Preciso explicar que aqui não trato de salvação por obras, mas sim que sendo salvos, invariavelmente, teremos obras que glorificam a Deus a apresentar. Isto se verá nos frutos que produziremos, pois, mesmo sendo maus galhos, ao sermos enxertados na Videira Verdadeira, não deixaremos de produzir bons frutos. E a história da Igreja do Senhor nos mostra que os frutos não estão restritos ao ativismo eclesiástico, mas a nossa capacidade de transformação e domínio da sociedade dentro dos preceitos de Deus. Acomodarmo-nos nos modelos pervertidos humanos, com a narrativa de amor e compreensão, é apenas mais uma "árvore e arbusto" de nossas dificuldades na caminhada no Caminho.

Adão e Eva se esconderam. A sociedade ocidental continua escolhendo deixar densas as florestas eclesiásticas para que seja fácil se esconder, mas esquecem-se de que Deus é, dentre outros atributos, Onisciente e Onipresente. Apesar de serem, talvez, dois os mais conhecidos atributos de Deus, mas são os que os tais "arbustos e árvores" ajudam a desmerecer no subconsciente dos que buscam a cristandade em seu caminhar, mas se faz necessário lembrar que, ao mesmo tempo que há um apontamento de maldição daqueles que buscam se apoiar em sua humanidade, Jeremias profetiza a bênção sobre aqueles que inteiramente confiam em Deus.
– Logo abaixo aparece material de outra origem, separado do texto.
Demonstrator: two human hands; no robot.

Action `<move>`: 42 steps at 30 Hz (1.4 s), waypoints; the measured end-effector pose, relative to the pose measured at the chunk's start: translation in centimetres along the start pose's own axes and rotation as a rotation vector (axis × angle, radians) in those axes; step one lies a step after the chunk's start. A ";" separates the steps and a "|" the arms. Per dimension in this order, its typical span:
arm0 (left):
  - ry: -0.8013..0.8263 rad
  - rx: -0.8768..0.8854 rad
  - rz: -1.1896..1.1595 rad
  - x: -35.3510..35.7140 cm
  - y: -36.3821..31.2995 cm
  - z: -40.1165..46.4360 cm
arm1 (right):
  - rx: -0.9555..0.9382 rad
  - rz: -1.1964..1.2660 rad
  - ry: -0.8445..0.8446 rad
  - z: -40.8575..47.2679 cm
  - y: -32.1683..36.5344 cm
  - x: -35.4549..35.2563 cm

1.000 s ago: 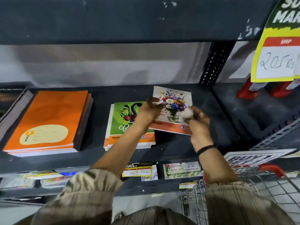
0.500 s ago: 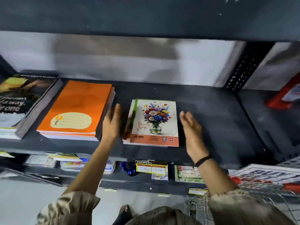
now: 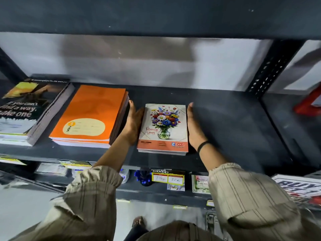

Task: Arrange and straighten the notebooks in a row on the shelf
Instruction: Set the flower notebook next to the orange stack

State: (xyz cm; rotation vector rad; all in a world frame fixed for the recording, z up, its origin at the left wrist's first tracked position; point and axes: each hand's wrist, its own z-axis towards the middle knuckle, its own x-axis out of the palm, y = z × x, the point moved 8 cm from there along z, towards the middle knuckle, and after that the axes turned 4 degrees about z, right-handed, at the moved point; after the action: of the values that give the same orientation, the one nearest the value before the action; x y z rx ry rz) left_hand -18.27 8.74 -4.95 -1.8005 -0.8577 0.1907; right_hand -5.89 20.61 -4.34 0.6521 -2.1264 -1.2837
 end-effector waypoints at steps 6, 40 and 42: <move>0.012 0.238 0.496 -2.3 1.6 -6.3 | -0.318 -0.337 0.121 -5.1 -2.7 -3.0; -0.282 0.510 0.608 -3.4 1.8 -9.5 | -0.719 -0.730 -0.226 -10.0 -1.2 -2.9; -0.318 0.603 0.643 -4.5 0.2 -10.9 | -0.814 -0.758 -0.300 -10.9 -0.5 -1.2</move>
State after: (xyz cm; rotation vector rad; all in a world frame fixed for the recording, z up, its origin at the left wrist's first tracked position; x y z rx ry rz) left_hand -15.88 -2.36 -1.92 -1.4218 -0.3365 1.0556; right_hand 2.44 14.41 -0.87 0.9525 -1.3252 -2.5750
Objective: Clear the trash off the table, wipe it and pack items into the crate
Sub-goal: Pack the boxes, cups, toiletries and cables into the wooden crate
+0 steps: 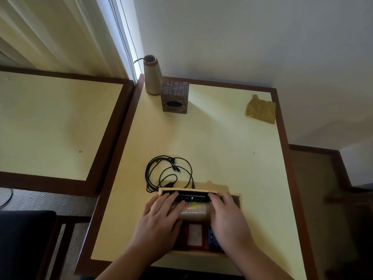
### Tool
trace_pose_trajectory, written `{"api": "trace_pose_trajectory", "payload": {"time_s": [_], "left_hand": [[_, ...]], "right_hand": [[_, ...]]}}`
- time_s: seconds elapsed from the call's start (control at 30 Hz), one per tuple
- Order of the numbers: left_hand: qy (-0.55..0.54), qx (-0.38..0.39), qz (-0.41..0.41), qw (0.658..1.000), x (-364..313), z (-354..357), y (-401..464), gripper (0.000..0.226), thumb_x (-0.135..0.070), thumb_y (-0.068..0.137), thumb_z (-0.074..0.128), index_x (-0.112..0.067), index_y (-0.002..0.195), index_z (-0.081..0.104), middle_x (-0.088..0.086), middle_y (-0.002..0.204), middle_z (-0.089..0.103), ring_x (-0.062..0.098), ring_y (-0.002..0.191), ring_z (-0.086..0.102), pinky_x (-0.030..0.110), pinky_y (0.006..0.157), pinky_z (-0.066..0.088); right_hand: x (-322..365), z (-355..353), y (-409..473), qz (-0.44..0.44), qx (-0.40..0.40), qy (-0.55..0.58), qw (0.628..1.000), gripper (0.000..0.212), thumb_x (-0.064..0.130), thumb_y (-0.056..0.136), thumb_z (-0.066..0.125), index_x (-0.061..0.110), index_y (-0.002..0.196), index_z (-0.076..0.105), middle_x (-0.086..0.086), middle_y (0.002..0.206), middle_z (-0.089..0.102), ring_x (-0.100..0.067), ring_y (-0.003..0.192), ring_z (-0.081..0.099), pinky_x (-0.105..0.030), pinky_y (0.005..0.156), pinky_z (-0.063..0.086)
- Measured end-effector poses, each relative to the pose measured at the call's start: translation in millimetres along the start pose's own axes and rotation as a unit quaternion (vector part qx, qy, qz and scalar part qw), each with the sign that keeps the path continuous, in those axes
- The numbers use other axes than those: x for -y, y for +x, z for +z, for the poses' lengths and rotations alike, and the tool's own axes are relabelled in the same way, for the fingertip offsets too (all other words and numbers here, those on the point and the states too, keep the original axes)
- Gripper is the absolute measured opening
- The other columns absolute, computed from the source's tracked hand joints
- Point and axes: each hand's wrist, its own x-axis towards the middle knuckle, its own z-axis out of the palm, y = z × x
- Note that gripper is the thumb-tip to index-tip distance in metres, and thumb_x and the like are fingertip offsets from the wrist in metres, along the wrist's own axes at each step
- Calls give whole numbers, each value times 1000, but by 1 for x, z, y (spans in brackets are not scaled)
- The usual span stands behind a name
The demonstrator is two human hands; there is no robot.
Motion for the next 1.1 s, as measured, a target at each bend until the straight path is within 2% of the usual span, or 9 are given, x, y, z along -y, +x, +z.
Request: {"api": "trace_pose_trajectory", "payload": {"time_s": [0.1, 0.23, 0.37, 0.5, 0.7, 0.83, 0.9, 0.97, 1.1], "left_hand": [[-8, 3, 4, 1000, 0, -1, 1, 46, -44, 99, 62, -28, 142, 62, 0, 148, 58, 19, 136, 52, 44, 124, 27], [1, -1, 8, 1000, -1, -4, -1, 45, -45, 99, 62, -28, 141, 63, -2, 143, 61, 20, 133, 53, 42, 122, 26], [36, 17, -11, 999, -4, -6, -4, 46, -50, 101, 55, -32, 143, 60, -5, 145, 60, 23, 134, 50, 46, 112, 36], [72, 43, -7, 996, -9, -8, -1, 53, -46, 93, 60, -24, 141, 62, 2, 144, 61, 30, 133, 55, 50, 104, 49], [82, 54, 4, 995, -13, -7, 3, 63, -34, 83, 81, -14, 141, 64, 10, 142, 63, 34, 135, 59, 49, 105, 52], [83, 57, 23, 995, -15, -5, 3, 70, -34, 79, 85, -11, 142, 63, 7, 142, 65, 29, 136, 60, 40, 108, 45], [90, 41, 35, 995, -15, -2, 3, 60, -33, 88, 71, -10, 143, 63, 8, 143, 65, 28, 136, 60, 38, 108, 44], [94, 30, 40, 994, -14, -1, 3, 57, -32, 93, 52, -8, 143, 63, 9, 144, 64, 29, 137, 59, 38, 108, 46], [130, 18, 57, 990, -13, 5, 3, 58, -31, 91, 53, -8, 144, 63, 10, 147, 63, 31, 137, 59, 42, 111, 40]], "right_hand": [[11, -1, 1, 46, 0, 26, 999, 47, 10, 98, 59, 20, 143, 57, -5, 132, 56, -28, 104, 70, -39, 86, 61], [7, 4, -5, 58, -62, 67, 994, 35, 10, 91, 73, 17, 126, 69, -4, 116, 67, -27, 90, 72, -40, 71, 61], [3, 5, -4, 153, -86, 191, 966, 26, 15, 94, 73, 19, 120, 70, 5, 115, 67, -14, 102, 70, -35, 94, 59], [7, 3, 1, 246, -50, 248, 935, 29, 25, 97, 69, 21, 126, 70, 6, 118, 72, -12, 109, 68, -29, 100, 54], [16, 8, 7, 300, -73, 284, 908, 15, 37, 96, 72, 27, 106, 76, 14, 100, 72, -7, 94, 65, -14, 73, 42], [14, 9, 10, 338, -116, 341, 869, 6, 33, 89, 80, 28, 89, 78, 17, 87, 71, -3, 87, 65, -26, 77, 51], [16, 10, 11, 346, -127, 355, 859, 5, 31, 89, 81, 27, 88, 78, 16, 87, 72, -1, 86, 65, -27, 77, 51], [18, 12, 8, 332, -138, 344, 867, 5, 31, 90, 81, 27, 87, 78, 17, 86, 73, 0, 86, 65, -20, 76, 46], [15, 16, 6, 278, -123, 257, 917, 8, 26, 96, 74, 25, 89, 79, 19, 83, 69, 5, 78, 59, -4, 69, 35]]}}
"Bendito o homem que confia no Senhor e cuja esperança é o SenhorPorque ele é como a árvore plantada junto às águas, que estende as suas raízes para o ribeiro e não receia quando vem o calor, mas a sua folha fica verde; e, no ano de sequidão, não se perturba, nem deixa de dar fruto."

Jeremias 17.7-8 

A ilustração que nossa "mãe na fé" utilizou na nossa despedida discipular fez ainda mais sentido depois deste momento. Mostra que o discipulado não é uma atividade pontual na vida, mas gera na vida uma vida de aprendizado. Depois de 13 anos de um momento de conversa, percebo que a visualização de nossa condição na caminhada cristã, naquele momento, ainda gera frutos e reflexões.

Que o Senhor, Deus todo poderoso, guarde a cada um de se desviar de Seus propósitos, e que nos fortaleça na caminhada cristã, nos permitindo testemunhar com ousadia e intrepidez a única Verdade que liberta e salva: Jesus Cristo.

Deus abençoe a todos, em nome de Jesus.